‘Call Me Lucky’ examines life of comedian Barry CrimminsDate: 10/1/2015 This week, we’ll look at a great documentary about a stand-up comic.
Currently streaming, soon on DVD: Call Me Lucky
I pride myself of being pretty aware of the stand-up comedy scene, but I hadn’t heard of Barry Crimmins until the screener of this outstanding documentary came across my desk.
Once I watched it I realized that Crimmins was at the beginning of the stand-up comedy wave of the late 1980s and early 1990s. In fact, he helped create it by being the man behind Stitches, a comedy club in the Ding Ho Chinese restaurant in Boston. There he helped launch the careers of Steven Wright, Paula Poundstone, Denis Leary, Lenny Clarke, Kevin Meany and the director of this film, Bobcat Goldthwait.

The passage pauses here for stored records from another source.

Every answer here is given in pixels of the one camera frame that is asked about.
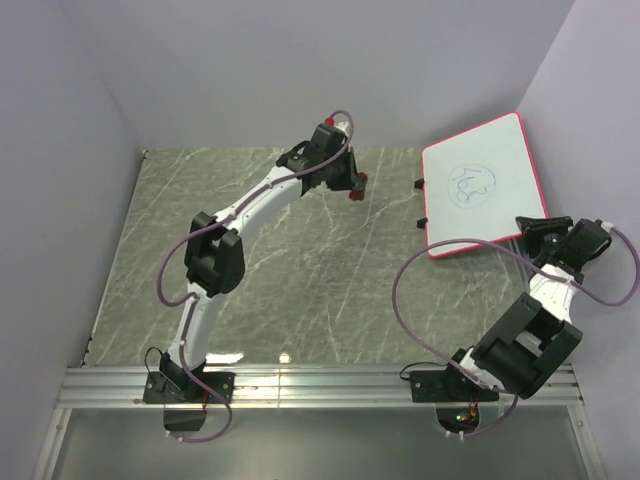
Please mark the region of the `red whiteboard eraser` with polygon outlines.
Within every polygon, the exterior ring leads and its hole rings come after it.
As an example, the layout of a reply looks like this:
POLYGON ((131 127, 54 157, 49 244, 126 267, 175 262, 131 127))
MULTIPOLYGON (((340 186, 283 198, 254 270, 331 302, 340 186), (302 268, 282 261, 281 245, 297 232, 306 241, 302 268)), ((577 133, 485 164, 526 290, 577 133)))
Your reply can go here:
POLYGON ((349 199, 352 201, 363 201, 365 198, 367 182, 368 176, 364 172, 358 172, 353 188, 349 192, 349 199))

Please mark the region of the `pink framed whiteboard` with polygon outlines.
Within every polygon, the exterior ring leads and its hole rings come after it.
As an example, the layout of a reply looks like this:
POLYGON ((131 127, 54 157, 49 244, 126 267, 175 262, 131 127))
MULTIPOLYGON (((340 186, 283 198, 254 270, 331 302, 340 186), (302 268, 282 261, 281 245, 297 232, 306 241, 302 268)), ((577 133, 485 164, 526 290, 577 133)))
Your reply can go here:
POLYGON ((521 236, 518 216, 549 216, 521 115, 509 112, 423 149, 427 255, 477 249, 465 238, 521 236))

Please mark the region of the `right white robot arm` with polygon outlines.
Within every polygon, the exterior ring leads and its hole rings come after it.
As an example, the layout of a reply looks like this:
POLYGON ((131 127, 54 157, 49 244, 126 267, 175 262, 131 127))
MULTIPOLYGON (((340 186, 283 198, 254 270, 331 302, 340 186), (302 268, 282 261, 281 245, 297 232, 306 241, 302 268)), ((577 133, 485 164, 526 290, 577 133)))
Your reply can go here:
POLYGON ((455 400, 489 390, 533 396, 581 342, 570 307, 582 285, 583 267, 612 243, 600 220, 569 217, 515 218, 526 254, 540 271, 477 345, 460 354, 460 365, 441 376, 455 400))

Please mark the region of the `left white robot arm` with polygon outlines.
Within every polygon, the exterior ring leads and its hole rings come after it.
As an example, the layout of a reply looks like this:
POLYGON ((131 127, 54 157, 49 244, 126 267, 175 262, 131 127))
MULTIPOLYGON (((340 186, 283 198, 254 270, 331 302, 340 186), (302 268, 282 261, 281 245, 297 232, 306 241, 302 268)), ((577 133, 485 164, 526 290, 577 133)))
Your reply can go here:
POLYGON ((213 215, 201 212, 193 218, 180 242, 186 248, 187 292, 176 301, 159 297, 166 306, 184 308, 176 337, 159 364, 161 379, 178 401, 195 401, 207 389, 208 338, 221 302, 245 275, 245 242, 284 207, 320 185, 346 192, 353 201, 364 199, 367 176, 357 169, 348 128, 348 122, 326 118, 310 139, 281 154, 243 197, 213 215))

Crimmins’ own brand of comedy was unique. He structured his gags around what some might call a liberal point of view, but it was accompanied by an increasing anger.
His career path didn’t follow those of many other comics. He didn’t perform a lot on TV and he didn’t wind up with a sit-com.

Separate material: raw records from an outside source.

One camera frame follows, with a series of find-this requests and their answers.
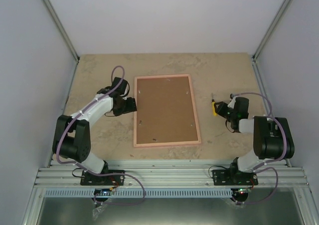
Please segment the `yellow handled screwdriver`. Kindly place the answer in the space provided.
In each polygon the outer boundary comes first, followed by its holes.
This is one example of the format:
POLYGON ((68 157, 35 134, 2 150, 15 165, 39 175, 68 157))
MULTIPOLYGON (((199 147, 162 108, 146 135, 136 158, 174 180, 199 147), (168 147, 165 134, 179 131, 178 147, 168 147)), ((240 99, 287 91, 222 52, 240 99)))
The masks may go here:
POLYGON ((215 111, 215 100, 214 100, 214 94, 211 93, 211 107, 212 107, 212 114, 214 116, 217 116, 217 113, 215 111))

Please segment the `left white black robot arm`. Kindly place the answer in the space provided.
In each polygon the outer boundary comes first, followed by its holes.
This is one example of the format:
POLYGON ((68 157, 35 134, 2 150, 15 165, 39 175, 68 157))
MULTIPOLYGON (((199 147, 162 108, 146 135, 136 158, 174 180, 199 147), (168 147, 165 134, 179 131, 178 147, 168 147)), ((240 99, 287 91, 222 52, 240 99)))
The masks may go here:
POLYGON ((61 164, 82 168, 80 184, 118 187, 124 183, 123 170, 110 170, 108 163, 91 151, 93 125, 103 116, 116 117, 137 111, 136 101, 128 97, 129 83, 112 79, 111 86, 100 89, 94 99, 80 111, 61 115, 56 122, 52 151, 61 164))

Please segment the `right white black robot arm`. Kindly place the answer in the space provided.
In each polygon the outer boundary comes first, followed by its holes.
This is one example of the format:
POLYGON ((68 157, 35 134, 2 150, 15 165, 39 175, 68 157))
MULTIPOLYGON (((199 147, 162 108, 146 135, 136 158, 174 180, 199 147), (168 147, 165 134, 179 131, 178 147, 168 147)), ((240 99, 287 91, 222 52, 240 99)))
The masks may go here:
POLYGON ((212 170, 216 186, 254 186, 258 184, 257 170, 269 162, 290 159, 295 146, 286 118, 255 116, 249 119, 249 99, 233 96, 229 103, 212 100, 214 115, 226 119, 231 133, 251 133, 253 149, 235 158, 229 168, 212 170))

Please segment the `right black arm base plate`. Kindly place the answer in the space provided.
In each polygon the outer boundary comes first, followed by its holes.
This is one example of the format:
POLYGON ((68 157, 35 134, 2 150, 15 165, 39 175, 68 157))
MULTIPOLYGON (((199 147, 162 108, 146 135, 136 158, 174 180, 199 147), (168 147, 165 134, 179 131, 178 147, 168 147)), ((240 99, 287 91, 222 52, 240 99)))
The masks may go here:
POLYGON ((212 179, 215 186, 252 186, 258 185, 254 173, 231 172, 230 170, 213 170, 212 179))

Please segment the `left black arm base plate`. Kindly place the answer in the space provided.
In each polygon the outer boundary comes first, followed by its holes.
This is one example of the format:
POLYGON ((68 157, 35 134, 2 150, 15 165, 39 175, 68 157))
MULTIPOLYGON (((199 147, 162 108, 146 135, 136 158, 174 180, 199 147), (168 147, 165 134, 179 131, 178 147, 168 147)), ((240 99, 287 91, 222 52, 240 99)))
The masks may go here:
POLYGON ((124 170, 110 170, 110 173, 120 173, 112 176, 95 176, 87 172, 81 175, 80 185, 82 186, 112 186, 118 187, 124 184, 124 170))

Perhaps it was the angry nature of his act. There was a reason for his rage, though. Crimmins revealed onstage that a friend of his babysitter had repeatedly raped him as a small child. He had also suffered abuse and intimidation by his parish priest, a man who turned out to be a serial pedophile.
He became less a comic and more of a social and political activist. When he discovered in the early days of the Internet that pedophiles were maintaining chat rooms on America Online (AOL), he collected information, contacted law enforcement and testified before a Senate committee. He forced AOL to change its polices on chat rooms and the exchange of materials.

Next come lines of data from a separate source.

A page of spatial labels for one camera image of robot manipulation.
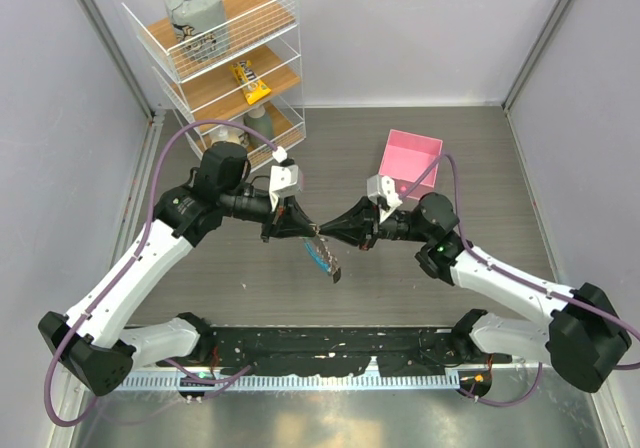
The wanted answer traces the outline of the blue key holder handle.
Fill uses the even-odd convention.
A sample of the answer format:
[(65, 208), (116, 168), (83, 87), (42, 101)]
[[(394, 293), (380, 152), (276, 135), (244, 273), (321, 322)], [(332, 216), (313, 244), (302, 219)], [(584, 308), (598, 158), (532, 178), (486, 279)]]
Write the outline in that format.
[(309, 238), (303, 239), (304, 247), (314, 262), (320, 267), (323, 272), (329, 273), (331, 269), (330, 262), (326, 256), (321, 253), (321, 250)]

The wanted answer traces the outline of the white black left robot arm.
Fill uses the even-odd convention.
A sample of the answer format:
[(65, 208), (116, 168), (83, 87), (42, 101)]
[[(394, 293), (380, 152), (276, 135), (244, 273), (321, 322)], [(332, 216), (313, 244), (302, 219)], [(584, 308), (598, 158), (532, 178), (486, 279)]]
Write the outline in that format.
[(243, 147), (219, 142), (207, 149), (188, 181), (159, 198), (150, 224), (101, 282), (66, 313), (44, 315), (38, 329), (49, 349), (94, 395), (109, 394), (144, 365), (211, 360), (213, 330), (190, 312), (142, 329), (127, 323), (161, 278), (224, 218), (259, 224), (263, 241), (316, 235), (295, 199), (301, 170), (282, 149), (275, 157), (269, 186), (260, 190), (246, 180), (250, 163)]

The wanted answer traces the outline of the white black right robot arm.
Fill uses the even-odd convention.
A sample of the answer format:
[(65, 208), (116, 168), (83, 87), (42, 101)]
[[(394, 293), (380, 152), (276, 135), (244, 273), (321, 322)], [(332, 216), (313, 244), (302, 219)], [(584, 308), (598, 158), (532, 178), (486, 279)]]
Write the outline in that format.
[(509, 320), (485, 310), (467, 313), (452, 338), (459, 359), (511, 355), (548, 364), (573, 387), (597, 392), (632, 344), (605, 292), (591, 283), (571, 288), (517, 270), (459, 235), (458, 224), (451, 201), (429, 193), (412, 210), (386, 211), (363, 197), (320, 232), (361, 250), (379, 240), (421, 243), (415, 258), (429, 277), (519, 315)]

Goldthwait is one of my favorite directors as he takes chances with his dark, comic material. In many ways this is his most accessible film. It’s the story of a person with a great critical voice who eventually comes to understand himself.
The film starts as an examination and tribute to his anger political commentary but takes a left turn once it’s been revealed that Crimmins suffered horrific abuse. Goldthwait handles the story with great care and the film takes on a richness of story that one didn’t really think was there.
There is a great scene toward the end of the film in which Crimmins revisits his childhood home and goes into the basement where his abuse took place. He is clearly nervous, but he observes, “It’s just a basement.”
He adds that he doesn’t call himself a “victim,” but instead a “witness” of abuse.
This is a powerful and ultimately uplifting film.
Quick takes
If you’ve not seen “Mad Max: Fury Road” by now, do yourself a favor, go to the Red Box and bring it home. This high-octane reboot of the Mad Max franchise is a hoot.
Shot with a minimal amount of computer animation, the race across the desert in the near future seems real because the filmmakers used real vehicles and real stunt men and women. Tom Hardy and Charlize Theron are a great on-screen team.
Speaking of teams, the second Avengers movie “The Age of Ultron” will make its DVD debut this week. Although director and writer Joss Whedon knows his way around superhero epics, there are a lot of moving parts in this film and it seemed to repeat the basic formula of the first Avengers movie. It’s enjoyable but not as deeply as some of the other Marvel superhero films.